Had a new client give me a call today. They recently (2years ago) had their basement finished and a addition put on. The issue is in regards to the newly finished basement bathroom. 

It seems that the bathrom exhaust line runs though all the trusses through a 3 cut circular hole. The thing I dont get is that the contractor ran the line from an exterior wall bathroom all the way to the other side of the home and then up through the exterior wall and into the addic that has no access.

To the point, one of the couplings where the 2" schd 40 PVC is spliced is leaking and for some reason, there is moisture in the line and it has now dripped and stained the sheet rock in the basement bedroom that it passes through.

Here are my questions:

1) I have never seen schedule 40 PVC or PVC of any kind used for an ehaust line.
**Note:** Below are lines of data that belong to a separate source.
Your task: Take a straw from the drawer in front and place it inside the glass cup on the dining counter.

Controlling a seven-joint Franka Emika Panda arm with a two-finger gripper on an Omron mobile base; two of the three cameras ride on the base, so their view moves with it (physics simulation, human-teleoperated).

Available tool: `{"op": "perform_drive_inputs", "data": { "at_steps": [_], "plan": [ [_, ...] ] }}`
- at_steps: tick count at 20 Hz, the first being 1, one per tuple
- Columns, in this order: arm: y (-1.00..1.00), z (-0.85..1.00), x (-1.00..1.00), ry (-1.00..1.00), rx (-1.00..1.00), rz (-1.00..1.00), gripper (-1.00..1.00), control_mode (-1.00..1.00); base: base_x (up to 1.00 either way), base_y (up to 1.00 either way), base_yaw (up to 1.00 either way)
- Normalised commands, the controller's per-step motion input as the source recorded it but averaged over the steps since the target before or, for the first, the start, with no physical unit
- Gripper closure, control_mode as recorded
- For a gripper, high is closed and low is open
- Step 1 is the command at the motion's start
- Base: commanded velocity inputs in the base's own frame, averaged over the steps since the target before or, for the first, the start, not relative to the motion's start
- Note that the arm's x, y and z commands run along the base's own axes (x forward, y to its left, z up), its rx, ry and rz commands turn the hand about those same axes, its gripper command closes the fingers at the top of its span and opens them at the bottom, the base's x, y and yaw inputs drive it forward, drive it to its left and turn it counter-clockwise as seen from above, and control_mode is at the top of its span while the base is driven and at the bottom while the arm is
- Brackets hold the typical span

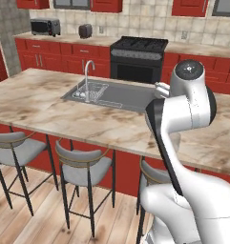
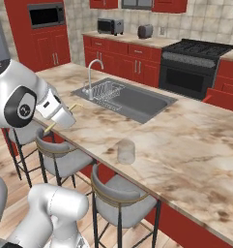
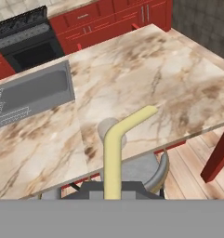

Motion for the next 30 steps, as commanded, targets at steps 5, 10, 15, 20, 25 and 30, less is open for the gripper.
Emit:
{"op": "perform_drive_inputs", "data": {
  "at_steps": [5,10,15,20,25,30],
  "plan": [
    [0.00,0.00,0.00,0.00,0.00,0.00,1.00,1.00,0.00,0.00,-0.01],
    [0.00,0.00,0.00,0.00,0.00,0.00,1.00,1.00,0.00,0.00,0.00],
    [0.00,0.00,0.00,0.00,0.00,0.00,1.00,1.00,0.00,-0.04,-0.02],
    [0.00,0.00,-0.06,0.01,0.00,-0.02,1.00,-1.00,0.00,-0.01,-0.01],
    [-0.15,0.00,0.00,0.00,0.00,0.00,1.00,-1.00,0.00,0.00,0.00],
    [-0.25,0.00,0.00,0.00,0.00,0.00,1.00,-1.00,0.00,0.00,0.00]
  ]
}}
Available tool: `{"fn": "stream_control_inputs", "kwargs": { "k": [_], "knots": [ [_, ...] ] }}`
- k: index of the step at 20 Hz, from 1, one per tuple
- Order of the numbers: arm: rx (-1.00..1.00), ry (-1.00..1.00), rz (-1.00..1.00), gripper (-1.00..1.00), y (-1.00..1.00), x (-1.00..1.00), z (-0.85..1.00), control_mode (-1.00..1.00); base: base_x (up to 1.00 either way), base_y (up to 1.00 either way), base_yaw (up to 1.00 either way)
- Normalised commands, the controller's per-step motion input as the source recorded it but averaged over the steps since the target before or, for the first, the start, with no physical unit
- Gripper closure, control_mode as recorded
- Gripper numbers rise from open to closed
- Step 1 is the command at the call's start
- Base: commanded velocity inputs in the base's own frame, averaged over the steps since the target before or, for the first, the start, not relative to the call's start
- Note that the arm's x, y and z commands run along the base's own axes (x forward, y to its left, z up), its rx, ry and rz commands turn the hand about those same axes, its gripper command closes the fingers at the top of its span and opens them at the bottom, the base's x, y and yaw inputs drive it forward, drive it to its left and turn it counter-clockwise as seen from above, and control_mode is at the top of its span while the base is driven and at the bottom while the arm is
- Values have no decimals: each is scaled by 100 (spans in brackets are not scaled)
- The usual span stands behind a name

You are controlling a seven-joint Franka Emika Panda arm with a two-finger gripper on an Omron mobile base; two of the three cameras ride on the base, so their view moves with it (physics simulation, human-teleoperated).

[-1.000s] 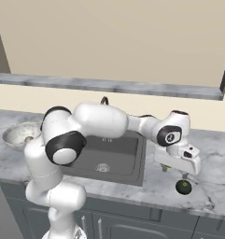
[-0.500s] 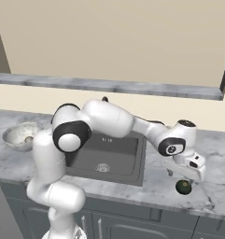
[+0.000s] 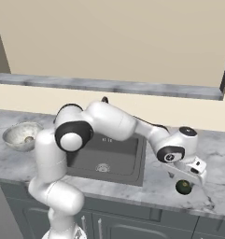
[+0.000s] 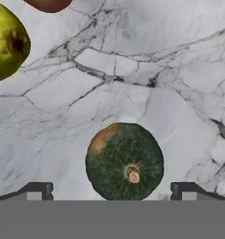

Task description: There is a mixed pile of frozen fruits and vegetables on the counter. Locate all the frozen vegetables and place the items in a bowl on the counter. Take all the frozen fruits and defrost them in a running sink.

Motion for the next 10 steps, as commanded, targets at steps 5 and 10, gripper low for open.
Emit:
{"fn": "stream_control_inputs", "kwargs": {
  "k": [5, 10],
  "knots": [
    [-3, 12, 2, -100, 0, 0, -27, -100, 0, 0, 0],
    [0, 2, 3, -100, -1, 0, -9, -100, 0, 0, 0]
  ]
}}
Is that standard? Code?

2) Why is there moisture? From the shower steam? Condensation when the warm air meet the cold attic enviroment? I doubt is is insulated around the line.

3) Are you about to teach me a valuable lesson?

Thanks Guys!:thumbsup:


----------



## JonM

You should have an insulated pipe running out...the warm air running inside the pipe and the cold air outside the pipe are causing the condensation.Either insulate the outside of the existing pipe or get some flex pipe that already has insulation around it...I would also try to shorten the distance between the fan and the exit. Seems a long way and the fan may not be large enough to push all that air. You could get water dripping back into the fan and cause a fire.


----------



## charlesmd

Pvc can (and should be used and sloped).They are fart fans but people use them for removing the steam. I hard pipe them whenever I can.


----------



## mics_54

I always use pvc...not sched 40 though. I use F810 PVC is cheaper with fewer joints to seal, water proof, easier to install, less friction. 
In your case the vent was installed poorly. Bath or any exhaust duct should be insulated and installed so as to drain to the exterior.


----------



## Aframe

not being a smart A**, Are you sure it is not a plumbing vent? 
Most exhaust fans have either a 3" or 4" outlet. If they did run the exhaust fan into 2" PVC, you will not get the air movement you need.

You will get condensation build up from steam/moist air when the pipe runs through a colder area. Also on a long run, especially vertical, you are bound to have problems like you have now. Leaking at a joint shows they did not do a good job on joining the pipe. 

A proper plumbing vent will also have condensation, but that will have pitch back to the drain.


----------



## mics_54

Oh hell I didn't even see the 2" part ...wtf


----------